When I got Result Fish, I emailed Advisor. Actually, I sent two emails to Advisor. One was a long rant about how I cannot make the new software for the camera for the microscope do what I want it to do and nobody knows how to use the damn software and this is a Big Waste of My Time and I want someone from the company to come in and train us on this software so I don’t have to spend hours looking for functions that apparently do not exist. The second email was more about my data and how it is Fish and not C and what caveats about Experiment 3 could lead to Result Fish and I have thought of an Experiment 4 which would get around those caveats and we will hopefully see Result C, but if we don’t and we still get Fish then I will cry. Advisor emailed me back suggesting we look at my slides on Monday. He (very wisely) did not mention anything I said in the first email.

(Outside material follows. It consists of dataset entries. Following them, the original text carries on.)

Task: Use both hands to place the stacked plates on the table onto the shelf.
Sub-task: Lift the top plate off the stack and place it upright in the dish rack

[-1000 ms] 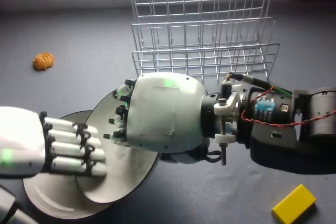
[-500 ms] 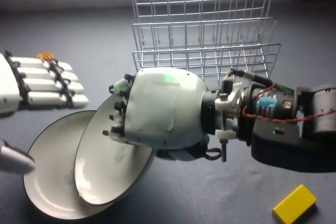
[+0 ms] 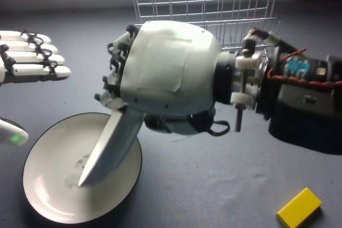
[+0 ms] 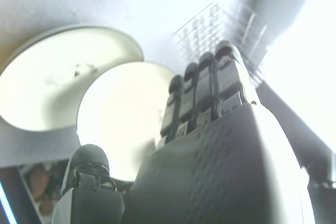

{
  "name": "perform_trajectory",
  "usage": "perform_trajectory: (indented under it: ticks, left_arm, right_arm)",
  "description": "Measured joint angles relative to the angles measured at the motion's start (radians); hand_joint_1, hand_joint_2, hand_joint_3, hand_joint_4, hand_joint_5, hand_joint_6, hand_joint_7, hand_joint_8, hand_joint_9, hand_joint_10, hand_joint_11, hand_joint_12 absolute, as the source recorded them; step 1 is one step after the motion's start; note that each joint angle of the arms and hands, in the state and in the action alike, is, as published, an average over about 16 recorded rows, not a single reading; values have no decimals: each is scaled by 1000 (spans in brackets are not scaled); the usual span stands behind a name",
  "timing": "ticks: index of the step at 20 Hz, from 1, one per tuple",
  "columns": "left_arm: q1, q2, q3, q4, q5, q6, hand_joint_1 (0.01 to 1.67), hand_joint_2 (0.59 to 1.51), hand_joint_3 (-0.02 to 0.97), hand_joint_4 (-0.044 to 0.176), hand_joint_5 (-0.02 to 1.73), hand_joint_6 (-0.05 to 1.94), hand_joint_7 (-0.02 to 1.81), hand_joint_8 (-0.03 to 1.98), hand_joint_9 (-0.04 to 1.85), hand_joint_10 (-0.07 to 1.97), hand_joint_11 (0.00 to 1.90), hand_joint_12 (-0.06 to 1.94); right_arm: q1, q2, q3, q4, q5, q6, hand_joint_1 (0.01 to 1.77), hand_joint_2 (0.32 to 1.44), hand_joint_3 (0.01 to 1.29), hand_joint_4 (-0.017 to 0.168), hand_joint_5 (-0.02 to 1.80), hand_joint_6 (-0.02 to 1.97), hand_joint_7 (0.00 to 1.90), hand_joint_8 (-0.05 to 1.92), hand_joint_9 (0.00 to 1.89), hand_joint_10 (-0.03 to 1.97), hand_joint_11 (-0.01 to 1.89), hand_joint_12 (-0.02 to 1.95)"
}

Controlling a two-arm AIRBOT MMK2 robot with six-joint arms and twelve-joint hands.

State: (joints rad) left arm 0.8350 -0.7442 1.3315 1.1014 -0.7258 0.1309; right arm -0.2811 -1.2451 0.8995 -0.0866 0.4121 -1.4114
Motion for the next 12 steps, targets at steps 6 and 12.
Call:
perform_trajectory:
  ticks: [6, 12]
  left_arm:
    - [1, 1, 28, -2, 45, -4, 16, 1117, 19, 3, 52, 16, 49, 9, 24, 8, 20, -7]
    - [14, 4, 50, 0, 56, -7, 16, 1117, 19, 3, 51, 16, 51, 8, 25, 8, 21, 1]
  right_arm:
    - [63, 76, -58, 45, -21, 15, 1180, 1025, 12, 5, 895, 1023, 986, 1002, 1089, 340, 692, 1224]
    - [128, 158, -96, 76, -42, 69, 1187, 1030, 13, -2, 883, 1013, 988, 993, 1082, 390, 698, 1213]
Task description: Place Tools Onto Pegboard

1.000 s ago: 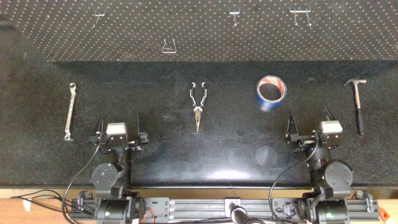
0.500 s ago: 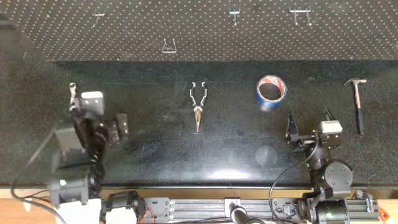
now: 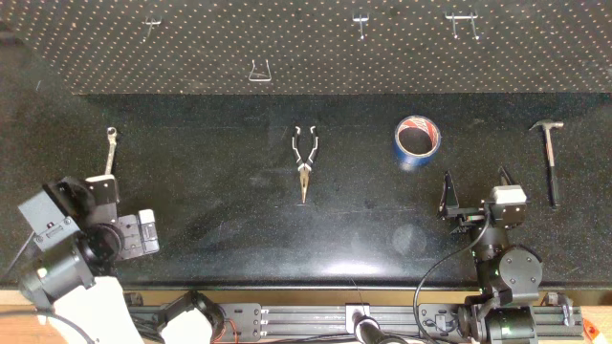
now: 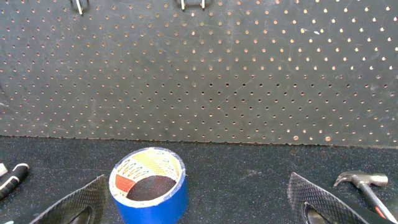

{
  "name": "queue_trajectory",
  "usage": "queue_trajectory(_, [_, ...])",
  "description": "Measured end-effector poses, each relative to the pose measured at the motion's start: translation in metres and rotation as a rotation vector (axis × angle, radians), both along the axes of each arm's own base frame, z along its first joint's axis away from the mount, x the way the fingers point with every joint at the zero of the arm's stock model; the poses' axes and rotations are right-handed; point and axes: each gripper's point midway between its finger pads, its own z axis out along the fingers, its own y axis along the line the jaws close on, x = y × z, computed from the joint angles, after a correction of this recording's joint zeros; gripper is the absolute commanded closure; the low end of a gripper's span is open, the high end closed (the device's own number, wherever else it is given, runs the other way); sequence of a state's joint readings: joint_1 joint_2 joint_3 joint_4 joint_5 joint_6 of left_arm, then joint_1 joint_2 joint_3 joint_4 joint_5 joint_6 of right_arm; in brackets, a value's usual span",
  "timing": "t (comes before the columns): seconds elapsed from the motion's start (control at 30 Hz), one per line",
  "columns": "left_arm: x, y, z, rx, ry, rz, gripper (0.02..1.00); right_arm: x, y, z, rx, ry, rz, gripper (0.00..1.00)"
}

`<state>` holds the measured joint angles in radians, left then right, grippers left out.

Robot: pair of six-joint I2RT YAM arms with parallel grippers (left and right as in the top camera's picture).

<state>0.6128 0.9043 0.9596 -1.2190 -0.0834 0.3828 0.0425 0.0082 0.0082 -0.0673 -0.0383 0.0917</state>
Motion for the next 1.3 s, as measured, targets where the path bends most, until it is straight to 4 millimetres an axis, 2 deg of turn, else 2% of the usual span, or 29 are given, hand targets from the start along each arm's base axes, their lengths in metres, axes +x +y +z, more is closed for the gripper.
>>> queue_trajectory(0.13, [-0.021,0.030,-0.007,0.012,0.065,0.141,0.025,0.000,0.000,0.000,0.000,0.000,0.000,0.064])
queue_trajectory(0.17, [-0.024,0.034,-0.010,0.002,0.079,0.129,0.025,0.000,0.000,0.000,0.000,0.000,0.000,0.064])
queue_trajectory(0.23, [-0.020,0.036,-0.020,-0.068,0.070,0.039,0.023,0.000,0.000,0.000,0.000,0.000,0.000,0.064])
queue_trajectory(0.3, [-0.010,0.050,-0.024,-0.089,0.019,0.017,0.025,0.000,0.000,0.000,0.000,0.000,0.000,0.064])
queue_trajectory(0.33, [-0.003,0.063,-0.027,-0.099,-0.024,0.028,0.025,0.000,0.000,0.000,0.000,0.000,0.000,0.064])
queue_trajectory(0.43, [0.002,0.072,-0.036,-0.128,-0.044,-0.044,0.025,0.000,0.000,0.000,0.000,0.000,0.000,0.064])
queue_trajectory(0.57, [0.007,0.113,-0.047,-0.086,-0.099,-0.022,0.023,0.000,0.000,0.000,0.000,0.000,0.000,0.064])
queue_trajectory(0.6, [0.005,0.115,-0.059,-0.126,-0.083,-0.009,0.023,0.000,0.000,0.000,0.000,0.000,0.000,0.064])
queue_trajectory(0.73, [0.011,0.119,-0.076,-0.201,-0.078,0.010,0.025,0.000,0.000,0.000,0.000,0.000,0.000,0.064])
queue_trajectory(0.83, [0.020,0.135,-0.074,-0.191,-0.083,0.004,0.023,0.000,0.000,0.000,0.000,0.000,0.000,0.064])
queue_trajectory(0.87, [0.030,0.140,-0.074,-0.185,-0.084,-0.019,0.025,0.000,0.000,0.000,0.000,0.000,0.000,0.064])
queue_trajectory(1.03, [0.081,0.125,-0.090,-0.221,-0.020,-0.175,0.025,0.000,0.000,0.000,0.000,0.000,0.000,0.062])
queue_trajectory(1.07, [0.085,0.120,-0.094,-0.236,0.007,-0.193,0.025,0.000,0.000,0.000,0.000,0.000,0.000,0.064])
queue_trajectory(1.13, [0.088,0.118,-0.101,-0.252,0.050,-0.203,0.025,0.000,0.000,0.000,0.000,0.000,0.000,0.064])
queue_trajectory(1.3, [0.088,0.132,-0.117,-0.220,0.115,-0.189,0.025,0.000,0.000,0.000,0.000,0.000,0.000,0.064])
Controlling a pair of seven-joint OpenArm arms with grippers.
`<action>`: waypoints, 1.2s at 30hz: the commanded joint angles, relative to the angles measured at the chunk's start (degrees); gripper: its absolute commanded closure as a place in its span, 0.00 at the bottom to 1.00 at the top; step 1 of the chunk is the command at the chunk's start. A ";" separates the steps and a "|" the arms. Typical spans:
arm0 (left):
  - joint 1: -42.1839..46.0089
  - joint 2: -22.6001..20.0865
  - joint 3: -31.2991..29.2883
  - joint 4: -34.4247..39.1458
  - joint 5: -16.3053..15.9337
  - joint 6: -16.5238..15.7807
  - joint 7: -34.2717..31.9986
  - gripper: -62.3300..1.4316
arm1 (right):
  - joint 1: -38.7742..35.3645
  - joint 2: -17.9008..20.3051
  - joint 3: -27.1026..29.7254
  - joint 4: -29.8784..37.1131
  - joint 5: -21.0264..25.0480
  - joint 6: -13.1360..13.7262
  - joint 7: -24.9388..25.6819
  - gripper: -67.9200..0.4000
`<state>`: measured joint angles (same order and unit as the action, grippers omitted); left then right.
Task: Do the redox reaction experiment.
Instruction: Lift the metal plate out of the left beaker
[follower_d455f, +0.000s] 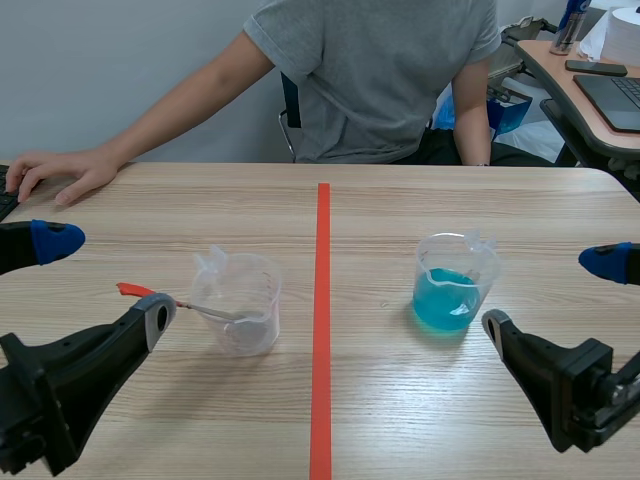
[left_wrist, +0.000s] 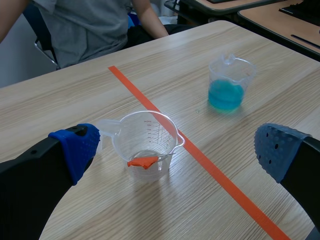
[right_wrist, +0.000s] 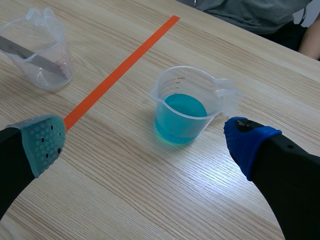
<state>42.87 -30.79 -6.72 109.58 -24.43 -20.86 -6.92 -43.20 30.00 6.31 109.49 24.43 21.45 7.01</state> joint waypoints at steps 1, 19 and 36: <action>0.11 0.28 -0.37 0.76 -0.33 0.11 -0.61 0.00 | 0.33 0.61 0.48 0.92 0.35 -0.15 0.63 0.00; 0.11 0.28 -0.37 0.76 -0.33 0.11 -0.61 0.00 | 0.33 0.61 0.48 0.92 0.35 -0.17 0.61 0.00; 6.88 0.09 -6.71 -2.23 0.28 2.29 -1.05 0.00 | 0.33 0.61 0.48 0.92 0.26 -0.15 0.20 0.00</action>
<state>48.84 -30.81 -12.88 107.44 -23.79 -18.55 -7.14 -43.20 30.02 6.31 109.49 24.43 21.45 6.35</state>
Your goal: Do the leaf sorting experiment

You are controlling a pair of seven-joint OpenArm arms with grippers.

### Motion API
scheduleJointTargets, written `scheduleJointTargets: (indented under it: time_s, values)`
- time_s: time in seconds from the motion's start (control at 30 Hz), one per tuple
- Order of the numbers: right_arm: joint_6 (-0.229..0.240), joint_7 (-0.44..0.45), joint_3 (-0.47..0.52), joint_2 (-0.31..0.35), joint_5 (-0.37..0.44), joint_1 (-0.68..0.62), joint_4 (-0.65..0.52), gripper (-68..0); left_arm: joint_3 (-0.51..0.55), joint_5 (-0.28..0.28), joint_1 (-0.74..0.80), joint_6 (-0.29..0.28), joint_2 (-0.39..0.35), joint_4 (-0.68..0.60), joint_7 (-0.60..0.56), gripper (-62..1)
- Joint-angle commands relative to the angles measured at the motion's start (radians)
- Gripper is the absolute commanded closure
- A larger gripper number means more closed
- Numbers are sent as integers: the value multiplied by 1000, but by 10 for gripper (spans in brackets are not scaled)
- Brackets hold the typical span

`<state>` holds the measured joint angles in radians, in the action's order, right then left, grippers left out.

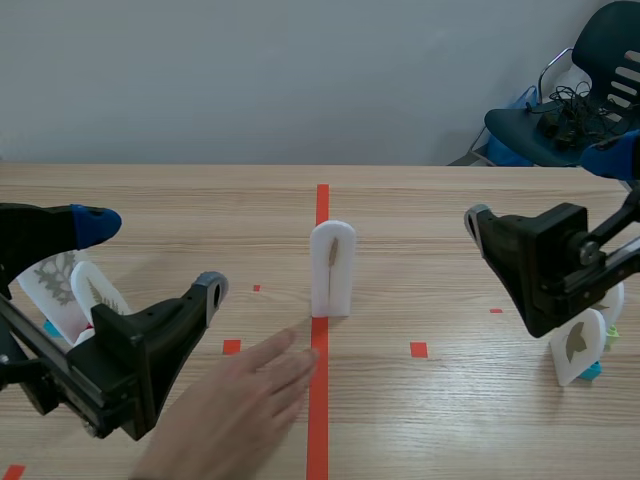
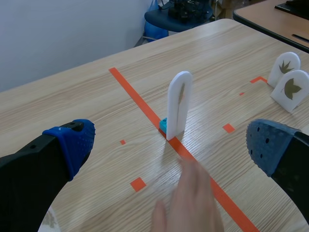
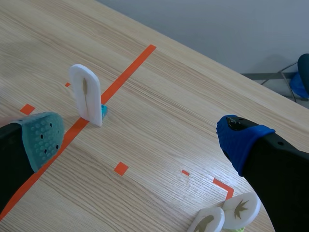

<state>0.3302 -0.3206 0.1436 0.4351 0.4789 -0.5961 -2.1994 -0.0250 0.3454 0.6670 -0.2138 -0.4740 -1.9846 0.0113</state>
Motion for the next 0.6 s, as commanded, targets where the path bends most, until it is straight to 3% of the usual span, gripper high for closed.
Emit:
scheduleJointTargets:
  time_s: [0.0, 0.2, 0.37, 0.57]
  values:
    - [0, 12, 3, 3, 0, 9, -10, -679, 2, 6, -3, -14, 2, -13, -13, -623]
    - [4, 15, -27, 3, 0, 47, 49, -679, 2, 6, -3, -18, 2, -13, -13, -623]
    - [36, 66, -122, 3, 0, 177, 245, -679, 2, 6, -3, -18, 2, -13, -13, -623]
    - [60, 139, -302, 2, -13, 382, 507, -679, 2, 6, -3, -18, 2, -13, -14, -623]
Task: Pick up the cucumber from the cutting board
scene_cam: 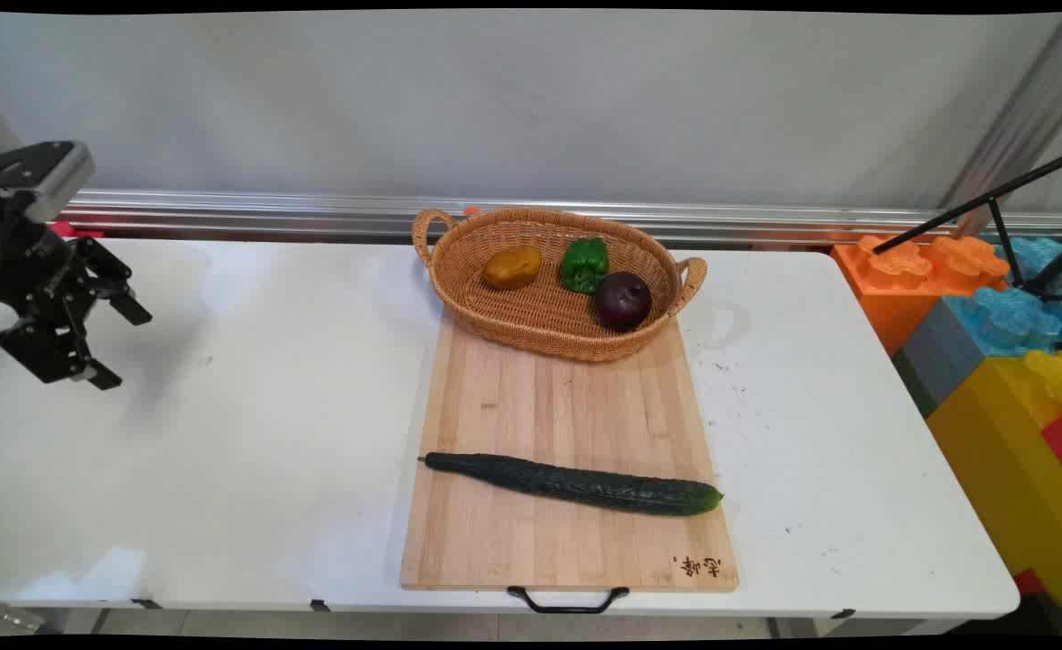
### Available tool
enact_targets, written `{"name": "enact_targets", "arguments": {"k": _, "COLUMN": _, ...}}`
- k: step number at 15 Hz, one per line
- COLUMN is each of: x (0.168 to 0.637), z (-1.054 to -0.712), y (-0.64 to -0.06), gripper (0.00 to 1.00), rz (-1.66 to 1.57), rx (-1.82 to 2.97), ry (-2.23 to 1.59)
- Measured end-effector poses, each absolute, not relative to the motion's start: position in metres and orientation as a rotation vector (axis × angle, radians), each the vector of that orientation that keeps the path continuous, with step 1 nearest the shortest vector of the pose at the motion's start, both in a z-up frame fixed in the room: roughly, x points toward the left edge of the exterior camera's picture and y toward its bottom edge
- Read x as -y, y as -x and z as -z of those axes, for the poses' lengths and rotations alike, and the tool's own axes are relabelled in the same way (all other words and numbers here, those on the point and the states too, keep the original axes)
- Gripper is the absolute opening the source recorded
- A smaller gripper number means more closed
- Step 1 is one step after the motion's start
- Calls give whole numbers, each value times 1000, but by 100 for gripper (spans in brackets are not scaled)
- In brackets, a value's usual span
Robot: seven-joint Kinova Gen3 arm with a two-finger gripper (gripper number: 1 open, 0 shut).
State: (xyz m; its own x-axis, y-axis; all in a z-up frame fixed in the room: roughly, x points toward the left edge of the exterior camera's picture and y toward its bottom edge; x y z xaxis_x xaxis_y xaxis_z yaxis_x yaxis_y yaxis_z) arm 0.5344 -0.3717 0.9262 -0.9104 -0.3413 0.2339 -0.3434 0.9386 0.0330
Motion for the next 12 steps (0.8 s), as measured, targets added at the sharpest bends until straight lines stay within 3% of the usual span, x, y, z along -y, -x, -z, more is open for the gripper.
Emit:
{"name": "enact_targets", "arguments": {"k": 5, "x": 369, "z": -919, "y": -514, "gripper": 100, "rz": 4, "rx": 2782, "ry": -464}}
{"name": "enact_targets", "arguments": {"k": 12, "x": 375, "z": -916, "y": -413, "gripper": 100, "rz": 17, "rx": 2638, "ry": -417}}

Now, this is what science is all about, right? I mean, I understand that we do the experiments because we do not in fact know the answer to the question we are asking and therefore the answer may not be what we think it should be and we will have to rethink our hypotheses and build a new model to be tested and that this happens every day to every scientist. BUT does it really have to happen to me RIGHT NOW??!!! I don’t have TIME for this shit. I’m an 8th year graduate student, my husband has been living a couple thousand miles away for the past year and I’m 33 and my eggs are getting old and I Must Reproduce Soon and I’m tired of graduate school and being poor and being a student and constant failure and somehow getting stuck with the project that fails in every way imaginable SUCH THAT I am here in my 8th year and I don’t have a freakin’ first author paper yet!